Tuesday, April 17, 2018

Sing-Sing

Inspirational song: All Together Now (The Beatles)

I had a little epiphany at Rotary today. I realized these meetings are filling a very specific gap in my life. We were all standing up, singing America the Beautiful like we do every week, and I was struck with the feeling of how much fun it is to sing in large groups. It doesn't matter if it's a song we've sung so many times that we really don't pay attention to the lyrics anymore, and can sing and write notes at the same time (as I did for part of it, because I am the one who does the newsletter). There's just something compellingly communal about seventy or eighty people all vocalizing the same melody that feels calming and satisfying somehow. Not everyone sings well. Some weeks I do better than others. It really doesn't matter. What matters is for those couple minutes, singing is as soothing as everyone doing deep, cleansing yoga breathing, but with more to listen to than just whooshing air.

We sat down after America the Beautiful and one of our members lead us in a "rotarized" version of a common song, which sometimes really works and sometimes gets a little squirrelly. Today it was Take Me Out to the Ball Game, and the second verse with Rotary-themed lyrics worked just fine. Last week we attempted to make Beauty and the Beast fit with the concepts of service above self and the four-way test, and it was awkward, but my table-mates and I (I sat with the best singer in our club, as I often do) gave it our best shot. Ever since, the exchange student and I have been spontaneously giggling and breaking out singing, "Beauty and the beeeeeeeeeeeeeeeaaaaast!!" (It's even cuter with a Croatian accent, for the record.)

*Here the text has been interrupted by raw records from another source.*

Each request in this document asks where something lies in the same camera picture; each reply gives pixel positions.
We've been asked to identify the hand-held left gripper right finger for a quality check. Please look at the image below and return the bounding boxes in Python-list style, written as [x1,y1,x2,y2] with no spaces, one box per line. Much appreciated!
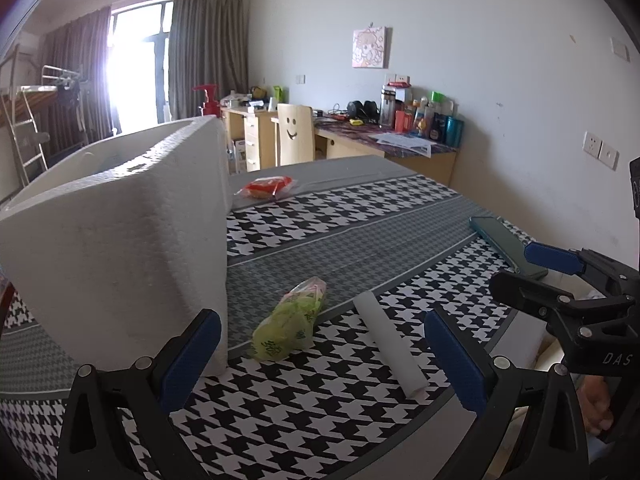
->
[423,308,591,480]

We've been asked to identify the white air conditioner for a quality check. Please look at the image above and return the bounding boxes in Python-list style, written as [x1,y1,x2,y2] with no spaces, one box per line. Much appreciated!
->
[15,32,41,56]

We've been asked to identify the grey curtain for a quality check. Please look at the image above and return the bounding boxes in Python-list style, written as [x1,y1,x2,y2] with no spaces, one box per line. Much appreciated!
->
[168,0,249,123]

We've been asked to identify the silver metal ladder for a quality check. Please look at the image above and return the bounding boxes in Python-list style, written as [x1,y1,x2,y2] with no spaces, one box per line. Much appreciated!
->
[0,92,48,186]

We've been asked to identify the brown curtain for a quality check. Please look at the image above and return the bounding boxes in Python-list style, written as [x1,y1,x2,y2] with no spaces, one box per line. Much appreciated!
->
[42,6,113,153]

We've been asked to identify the wooden bunk bed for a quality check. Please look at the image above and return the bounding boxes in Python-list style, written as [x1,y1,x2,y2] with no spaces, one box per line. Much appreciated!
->
[0,62,88,196]

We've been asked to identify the green plastic bag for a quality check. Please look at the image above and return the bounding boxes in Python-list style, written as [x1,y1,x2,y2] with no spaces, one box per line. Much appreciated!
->
[251,276,329,362]

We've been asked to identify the black headphones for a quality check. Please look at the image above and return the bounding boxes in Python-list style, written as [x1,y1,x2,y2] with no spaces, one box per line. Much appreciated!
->
[347,100,379,122]

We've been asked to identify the wooden chair with smiley face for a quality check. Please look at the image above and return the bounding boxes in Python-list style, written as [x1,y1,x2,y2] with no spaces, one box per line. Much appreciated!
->
[276,103,317,167]

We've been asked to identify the pink cartoon wall picture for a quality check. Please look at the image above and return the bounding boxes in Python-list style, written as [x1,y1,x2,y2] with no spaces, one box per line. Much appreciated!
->
[351,25,390,69]

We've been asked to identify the dark green smartphone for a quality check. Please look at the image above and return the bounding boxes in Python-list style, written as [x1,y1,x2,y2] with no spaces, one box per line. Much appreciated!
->
[469,216,549,281]

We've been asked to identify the cluster of toiletry bottles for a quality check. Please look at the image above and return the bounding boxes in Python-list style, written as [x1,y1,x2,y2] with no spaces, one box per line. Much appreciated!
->
[380,82,465,148]

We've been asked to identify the glass balcony door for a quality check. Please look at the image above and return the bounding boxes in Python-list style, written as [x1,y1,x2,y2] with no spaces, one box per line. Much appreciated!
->
[107,1,174,136]

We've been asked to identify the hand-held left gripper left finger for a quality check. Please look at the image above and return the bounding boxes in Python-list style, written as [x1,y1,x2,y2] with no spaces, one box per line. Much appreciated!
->
[56,308,222,480]

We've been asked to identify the person's right hand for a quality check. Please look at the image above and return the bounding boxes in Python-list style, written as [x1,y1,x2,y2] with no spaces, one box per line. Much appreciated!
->
[582,377,615,436]

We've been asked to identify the white foam tube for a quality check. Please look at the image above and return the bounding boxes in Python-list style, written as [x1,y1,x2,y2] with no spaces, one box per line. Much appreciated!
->
[353,291,429,401]

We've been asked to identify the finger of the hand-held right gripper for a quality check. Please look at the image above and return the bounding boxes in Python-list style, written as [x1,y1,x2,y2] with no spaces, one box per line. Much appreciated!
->
[489,271,636,328]
[524,242,640,296]

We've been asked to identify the wooden desk with patterned top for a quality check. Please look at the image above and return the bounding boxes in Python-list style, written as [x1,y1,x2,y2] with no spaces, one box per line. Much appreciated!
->
[314,117,458,187]

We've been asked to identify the light wooden desk with drawers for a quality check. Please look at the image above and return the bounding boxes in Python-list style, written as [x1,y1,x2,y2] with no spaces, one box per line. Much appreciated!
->
[220,105,281,173]

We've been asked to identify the red spray bottle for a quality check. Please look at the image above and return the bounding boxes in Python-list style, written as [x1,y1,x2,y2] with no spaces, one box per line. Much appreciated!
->
[193,84,221,118]

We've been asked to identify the printed paper sheets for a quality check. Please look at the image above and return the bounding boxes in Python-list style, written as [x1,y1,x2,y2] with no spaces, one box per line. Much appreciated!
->
[368,131,433,153]

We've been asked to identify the red snack packet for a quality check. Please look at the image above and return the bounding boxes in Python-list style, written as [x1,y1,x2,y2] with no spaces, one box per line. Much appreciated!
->
[235,176,296,203]

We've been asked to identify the white foam box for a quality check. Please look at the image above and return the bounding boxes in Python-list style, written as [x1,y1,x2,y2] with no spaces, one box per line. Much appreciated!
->
[0,116,233,377]

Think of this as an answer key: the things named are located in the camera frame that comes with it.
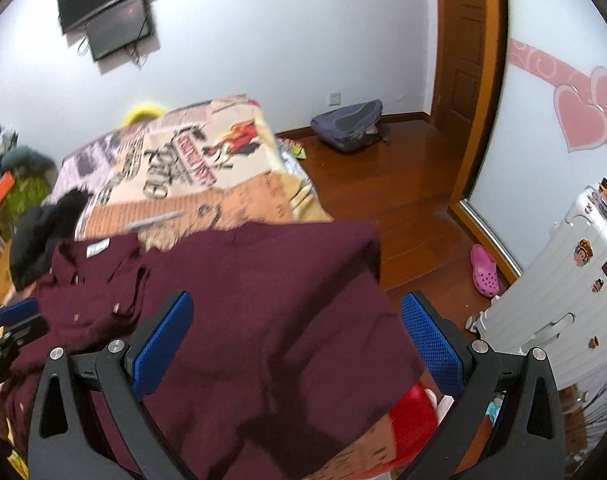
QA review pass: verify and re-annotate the colourful packet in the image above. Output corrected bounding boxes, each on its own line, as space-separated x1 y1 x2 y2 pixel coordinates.
278 136 307 160

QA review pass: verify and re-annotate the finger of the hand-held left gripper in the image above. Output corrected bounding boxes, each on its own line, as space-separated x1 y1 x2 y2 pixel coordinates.
0 297 41 328
0 320 51 350

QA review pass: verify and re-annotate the printed blanket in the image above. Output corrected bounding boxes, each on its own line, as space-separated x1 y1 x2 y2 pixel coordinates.
3 94 399 480

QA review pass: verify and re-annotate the black wire grille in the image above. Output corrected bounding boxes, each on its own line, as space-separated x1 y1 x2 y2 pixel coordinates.
558 350 607 461

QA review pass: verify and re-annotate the pink swirl wall border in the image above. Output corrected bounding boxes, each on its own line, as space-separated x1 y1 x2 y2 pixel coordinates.
507 37 599 86

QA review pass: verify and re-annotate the black jacket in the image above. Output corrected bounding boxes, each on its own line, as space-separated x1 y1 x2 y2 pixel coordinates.
8 189 89 291

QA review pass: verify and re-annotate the yellow round object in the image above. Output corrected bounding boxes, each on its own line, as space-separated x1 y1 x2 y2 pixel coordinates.
122 102 166 126

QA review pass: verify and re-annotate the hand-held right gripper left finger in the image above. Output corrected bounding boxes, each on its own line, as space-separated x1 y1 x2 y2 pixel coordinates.
27 290 194 480

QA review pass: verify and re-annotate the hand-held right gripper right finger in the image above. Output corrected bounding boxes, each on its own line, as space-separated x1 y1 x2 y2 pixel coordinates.
401 291 568 480

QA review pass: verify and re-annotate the green patterned cloth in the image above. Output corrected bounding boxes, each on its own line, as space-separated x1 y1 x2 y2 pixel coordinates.
0 165 59 231

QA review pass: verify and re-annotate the grey blue backpack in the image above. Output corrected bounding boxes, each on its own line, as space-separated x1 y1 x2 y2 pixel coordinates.
311 100 391 153

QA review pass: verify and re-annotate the red plush object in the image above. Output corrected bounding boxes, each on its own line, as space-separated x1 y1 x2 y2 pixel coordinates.
388 382 439 461

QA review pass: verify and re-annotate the maroon shirt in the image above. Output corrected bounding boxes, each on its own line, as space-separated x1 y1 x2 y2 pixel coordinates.
3 220 427 480

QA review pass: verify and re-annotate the brown wooden door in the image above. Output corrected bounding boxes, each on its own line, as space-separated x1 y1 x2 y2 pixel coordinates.
431 0 509 206

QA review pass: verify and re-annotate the white suitcase with stickers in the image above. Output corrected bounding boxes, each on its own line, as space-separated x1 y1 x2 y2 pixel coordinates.
476 186 607 391

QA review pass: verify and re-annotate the pink clog shoe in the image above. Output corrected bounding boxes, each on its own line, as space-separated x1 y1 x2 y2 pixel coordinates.
470 244 501 297

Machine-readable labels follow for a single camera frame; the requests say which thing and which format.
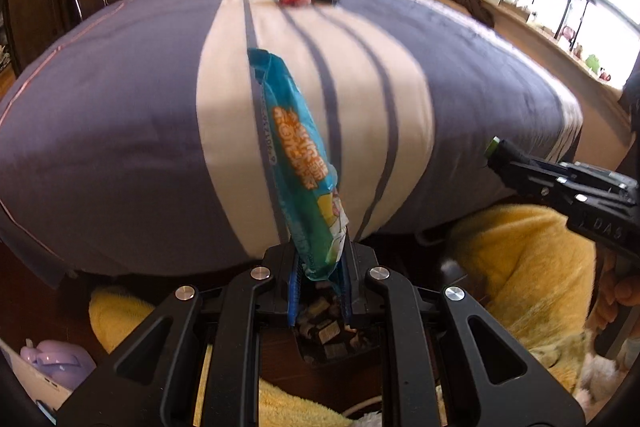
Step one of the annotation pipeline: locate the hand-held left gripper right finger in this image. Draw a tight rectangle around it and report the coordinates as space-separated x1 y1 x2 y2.
340 242 586 427

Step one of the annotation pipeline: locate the yellow fleece blanket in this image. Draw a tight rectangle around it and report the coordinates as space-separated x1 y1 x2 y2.
90 204 613 427

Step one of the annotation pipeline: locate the blue white striped blanket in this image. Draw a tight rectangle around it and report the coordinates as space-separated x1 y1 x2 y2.
0 0 583 278

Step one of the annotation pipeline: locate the purple plastic toy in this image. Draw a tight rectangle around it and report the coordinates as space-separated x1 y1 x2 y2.
20 339 96 390

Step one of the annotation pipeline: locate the white plush toy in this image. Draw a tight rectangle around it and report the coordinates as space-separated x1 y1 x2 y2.
575 352 631 408

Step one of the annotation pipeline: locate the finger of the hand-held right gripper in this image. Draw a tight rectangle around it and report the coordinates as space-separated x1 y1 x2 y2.
515 157 586 208

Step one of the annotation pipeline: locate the teal snack packet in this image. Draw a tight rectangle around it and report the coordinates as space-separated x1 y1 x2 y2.
247 48 351 283

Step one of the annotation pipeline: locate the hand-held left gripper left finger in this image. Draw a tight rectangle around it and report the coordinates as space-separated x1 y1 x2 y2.
55 244 301 427

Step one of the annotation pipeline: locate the person's right hand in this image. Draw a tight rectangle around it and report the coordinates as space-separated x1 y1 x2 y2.
587 252 640 358

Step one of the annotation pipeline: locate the dark waste bin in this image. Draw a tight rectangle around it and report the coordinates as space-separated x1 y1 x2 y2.
292 292 381 363

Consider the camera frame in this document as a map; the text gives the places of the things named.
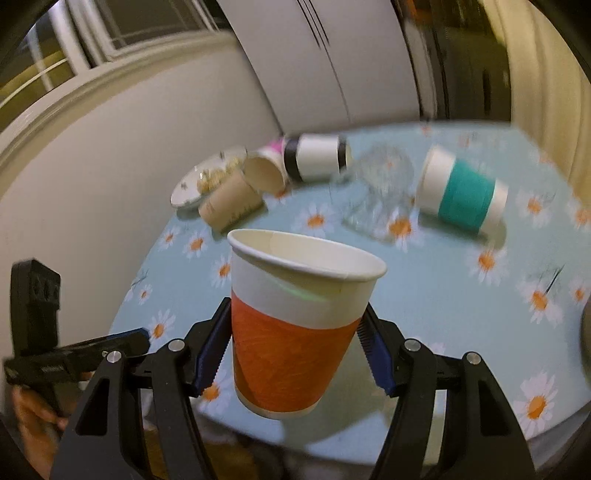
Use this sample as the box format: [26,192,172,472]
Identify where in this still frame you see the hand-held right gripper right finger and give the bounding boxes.
[357,306,539,480]

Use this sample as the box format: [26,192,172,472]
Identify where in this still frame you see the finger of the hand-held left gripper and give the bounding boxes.
[4,328,151,385]

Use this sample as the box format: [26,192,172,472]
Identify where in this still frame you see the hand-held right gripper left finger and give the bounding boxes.
[50,297,232,480]

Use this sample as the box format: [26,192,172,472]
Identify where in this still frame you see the orange sleeve paper cup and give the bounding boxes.
[227,228,387,420]

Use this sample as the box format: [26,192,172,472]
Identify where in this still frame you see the brown paper cup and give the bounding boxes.
[198,167,265,233]

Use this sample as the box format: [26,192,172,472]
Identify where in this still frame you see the clear plastic cup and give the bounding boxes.
[342,143,416,241]

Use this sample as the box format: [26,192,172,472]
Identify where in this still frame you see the pink print paper cup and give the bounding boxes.
[242,137,293,196]

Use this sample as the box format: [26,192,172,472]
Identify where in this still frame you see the teal sleeve paper cup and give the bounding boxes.
[414,144,509,236]

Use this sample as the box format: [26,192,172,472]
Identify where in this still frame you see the black banded white cup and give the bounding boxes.
[283,133,354,184]

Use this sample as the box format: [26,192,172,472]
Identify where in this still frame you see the person's left hand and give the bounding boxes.
[11,386,71,479]

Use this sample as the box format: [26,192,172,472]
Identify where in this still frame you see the white plate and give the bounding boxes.
[170,145,250,211]

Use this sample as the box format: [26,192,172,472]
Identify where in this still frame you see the food scraps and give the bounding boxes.
[196,156,245,193]

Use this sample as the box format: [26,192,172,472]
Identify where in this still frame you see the dark grey object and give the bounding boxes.
[578,305,591,371]

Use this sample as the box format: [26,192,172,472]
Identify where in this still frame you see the white refrigerator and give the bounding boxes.
[216,0,422,136]

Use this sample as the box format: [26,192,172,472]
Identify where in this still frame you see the cream curtain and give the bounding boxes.
[480,0,591,185]

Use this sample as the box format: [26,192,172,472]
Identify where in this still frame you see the white window frame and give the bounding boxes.
[0,0,223,153]

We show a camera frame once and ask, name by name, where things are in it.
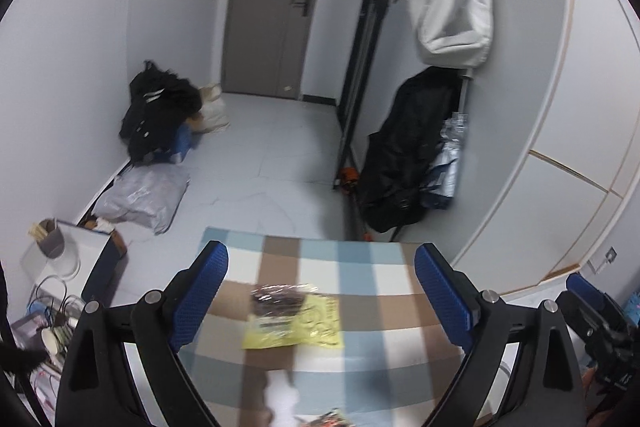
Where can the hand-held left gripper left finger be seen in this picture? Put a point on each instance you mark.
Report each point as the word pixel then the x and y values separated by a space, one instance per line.
pixel 200 292

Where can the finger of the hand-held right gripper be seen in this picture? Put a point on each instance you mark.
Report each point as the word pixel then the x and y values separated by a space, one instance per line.
pixel 582 285
pixel 575 312

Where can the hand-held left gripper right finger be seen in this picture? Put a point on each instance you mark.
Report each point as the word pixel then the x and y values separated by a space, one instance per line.
pixel 445 297

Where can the clear wrapper with dark print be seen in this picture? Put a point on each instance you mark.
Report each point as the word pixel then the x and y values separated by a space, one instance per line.
pixel 275 302

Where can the yellow plastic packet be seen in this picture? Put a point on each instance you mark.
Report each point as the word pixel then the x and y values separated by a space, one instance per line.
pixel 320 324

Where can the white tissue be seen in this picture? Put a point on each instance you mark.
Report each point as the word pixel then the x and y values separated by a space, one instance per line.
pixel 280 399

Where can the white shoulder bag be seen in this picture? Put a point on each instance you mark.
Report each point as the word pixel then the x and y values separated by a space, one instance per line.
pixel 450 7

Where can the checkered tablecloth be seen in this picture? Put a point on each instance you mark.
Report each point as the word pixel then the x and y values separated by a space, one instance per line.
pixel 350 267

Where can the grey plastic bag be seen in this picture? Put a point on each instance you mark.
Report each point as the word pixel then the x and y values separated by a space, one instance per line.
pixel 145 197

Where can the white cup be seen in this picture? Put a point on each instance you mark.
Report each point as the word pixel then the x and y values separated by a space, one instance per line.
pixel 65 257

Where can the silver foil bag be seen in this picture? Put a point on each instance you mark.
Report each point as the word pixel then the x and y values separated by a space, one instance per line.
pixel 447 157

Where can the black tripod with orange clips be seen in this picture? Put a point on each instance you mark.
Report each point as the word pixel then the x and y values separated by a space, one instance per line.
pixel 347 179

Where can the black backpack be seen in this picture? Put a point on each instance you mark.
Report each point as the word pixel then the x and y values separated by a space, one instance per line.
pixel 400 142

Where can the orange and black snack wrapper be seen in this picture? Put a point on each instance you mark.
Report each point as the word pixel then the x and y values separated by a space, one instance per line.
pixel 330 419

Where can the bundle of wooden sticks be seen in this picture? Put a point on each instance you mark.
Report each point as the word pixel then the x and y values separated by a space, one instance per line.
pixel 37 231

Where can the beige tote bag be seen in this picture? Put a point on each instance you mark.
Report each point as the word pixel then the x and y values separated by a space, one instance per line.
pixel 215 114

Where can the white wardrobe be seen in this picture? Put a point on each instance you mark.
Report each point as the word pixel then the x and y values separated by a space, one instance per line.
pixel 575 107

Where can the pile of black clothes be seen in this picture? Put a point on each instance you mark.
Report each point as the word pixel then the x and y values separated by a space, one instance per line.
pixel 155 107

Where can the black fuzzy cloth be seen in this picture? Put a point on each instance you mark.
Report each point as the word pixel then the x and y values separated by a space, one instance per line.
pixel 20 357

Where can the grey-brown door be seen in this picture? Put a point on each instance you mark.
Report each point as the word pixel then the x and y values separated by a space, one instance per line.
pixel 270 7

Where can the wall socket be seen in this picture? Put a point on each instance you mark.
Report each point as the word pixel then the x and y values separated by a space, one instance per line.
pixel 610 254

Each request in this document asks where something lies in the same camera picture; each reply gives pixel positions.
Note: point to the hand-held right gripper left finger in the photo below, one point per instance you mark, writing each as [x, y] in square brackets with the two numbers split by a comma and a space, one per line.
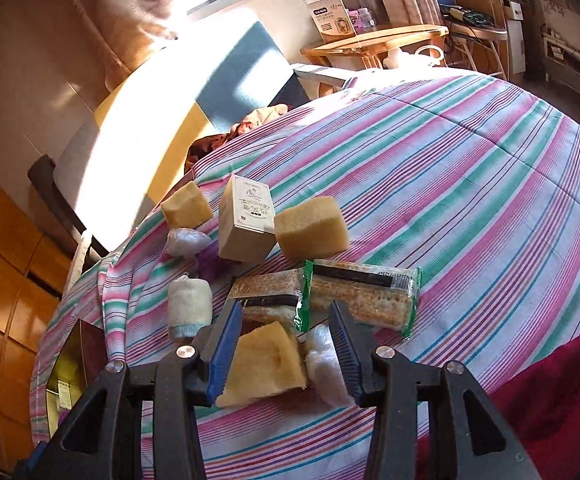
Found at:
[225, 350]

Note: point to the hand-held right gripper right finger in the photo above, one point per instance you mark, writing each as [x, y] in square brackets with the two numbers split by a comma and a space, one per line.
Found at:
[345, 355]

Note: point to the large torn yellow sponge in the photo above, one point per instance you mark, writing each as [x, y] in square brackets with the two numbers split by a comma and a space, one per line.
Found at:
[267, 365]

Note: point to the beige printed carton box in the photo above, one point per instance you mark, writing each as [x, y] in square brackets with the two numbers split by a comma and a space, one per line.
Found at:
[247, 225]

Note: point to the maroon box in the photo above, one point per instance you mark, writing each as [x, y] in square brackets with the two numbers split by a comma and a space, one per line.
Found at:
[87, 355]

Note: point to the crumpled clear plastic bag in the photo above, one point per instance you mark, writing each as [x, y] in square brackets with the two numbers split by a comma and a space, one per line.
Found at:
[322, 365]

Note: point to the white bandage roll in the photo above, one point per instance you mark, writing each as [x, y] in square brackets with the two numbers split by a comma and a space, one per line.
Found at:
[189, 305]

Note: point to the cracker packet green wrapper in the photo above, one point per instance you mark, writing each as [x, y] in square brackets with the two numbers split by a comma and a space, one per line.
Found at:
[365, 292]
[270, 290]

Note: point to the small white plastic bag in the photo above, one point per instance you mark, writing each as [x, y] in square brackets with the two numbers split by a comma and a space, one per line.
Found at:
[187, 242]

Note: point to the small yellow sponge block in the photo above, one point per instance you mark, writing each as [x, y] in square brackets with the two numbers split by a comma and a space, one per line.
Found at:
[186, 206]

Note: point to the striped bedsheet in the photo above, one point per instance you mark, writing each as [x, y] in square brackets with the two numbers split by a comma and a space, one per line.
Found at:
[445, 185]

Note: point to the dark brown garment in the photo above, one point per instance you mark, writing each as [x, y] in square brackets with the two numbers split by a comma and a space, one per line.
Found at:
[207, 147]

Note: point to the red blanket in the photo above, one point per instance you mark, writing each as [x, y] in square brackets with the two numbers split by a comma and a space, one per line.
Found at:
[545, 400]

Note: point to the wooden wardrobe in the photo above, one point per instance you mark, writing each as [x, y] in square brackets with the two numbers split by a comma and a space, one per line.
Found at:
[5, 280]

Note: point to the salmon pink garment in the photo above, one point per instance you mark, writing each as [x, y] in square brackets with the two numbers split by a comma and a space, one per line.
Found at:
[265, 115]

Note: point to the padded patchwork headboard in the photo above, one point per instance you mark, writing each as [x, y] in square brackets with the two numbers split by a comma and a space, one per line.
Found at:
[170, 110]

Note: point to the wooden table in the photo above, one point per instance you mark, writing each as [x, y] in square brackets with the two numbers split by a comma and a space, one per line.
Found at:
[370, 40]

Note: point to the small pink container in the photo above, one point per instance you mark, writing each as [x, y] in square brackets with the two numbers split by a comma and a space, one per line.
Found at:
[362, 19]

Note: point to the tan printed product box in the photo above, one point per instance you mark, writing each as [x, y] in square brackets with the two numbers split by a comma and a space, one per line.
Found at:
[332, 17]

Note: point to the brown curtain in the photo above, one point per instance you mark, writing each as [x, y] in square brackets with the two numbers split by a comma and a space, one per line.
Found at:
[125, 5]

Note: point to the wooden chair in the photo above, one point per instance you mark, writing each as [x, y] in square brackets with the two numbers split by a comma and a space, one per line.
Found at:
[480, 10]

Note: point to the white grey bed frame piece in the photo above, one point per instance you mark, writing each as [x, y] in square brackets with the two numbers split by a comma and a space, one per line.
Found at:
[320, 76]

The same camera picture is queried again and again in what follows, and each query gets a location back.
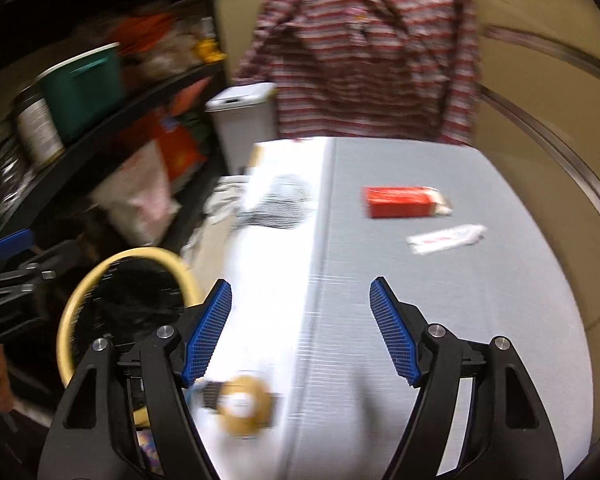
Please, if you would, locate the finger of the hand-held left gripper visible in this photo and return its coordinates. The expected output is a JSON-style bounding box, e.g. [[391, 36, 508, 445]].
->
[[0, 229, 83, 281]]

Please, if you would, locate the metal wall rail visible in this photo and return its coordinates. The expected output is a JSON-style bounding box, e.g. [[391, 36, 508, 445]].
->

I miss having regular and extended opportunities to sing in groups. If I am honest with myself, that was always the part I liked best about the periods of my life when I attended church regularly, and I was never happier than when I saw For the Beauty of the Earth or Come, Thou Fount of Every Blessing printed in the bulletin. It was always special at the end of every home football game when I was at CU, when we were all in the band room, exhausted, sweaty, wearing the stinky shorts or sweatpants we had worn under our uniforms (which were by then shed), and singing the Alma Mater as our last group activity before breaking up and going home. Singing used to be a big part of my life. I used to do it all the time, whether driving, doing dishes, showering, whatever. I sang almost all of my waking hours. I stopped doing that a few years ago, and I don't know why. Over the weekend, I tried to sing in the shower for the first time since I moved in this house, and it felt so weird. Why did I stop? I know the illnesses took a toll on my lungs, but I don't think that was it. I think it had more to do with how I was surpressing joy in my life, and I wasn't in tune with the things that made me who I am. (Sorry, pun intended.) I'm going to start singing again. My voice is rusty and my pitch is pretty bad these days. But I'm going to practice and maybe it will be good enough to make me happy again, and that's really all I care about.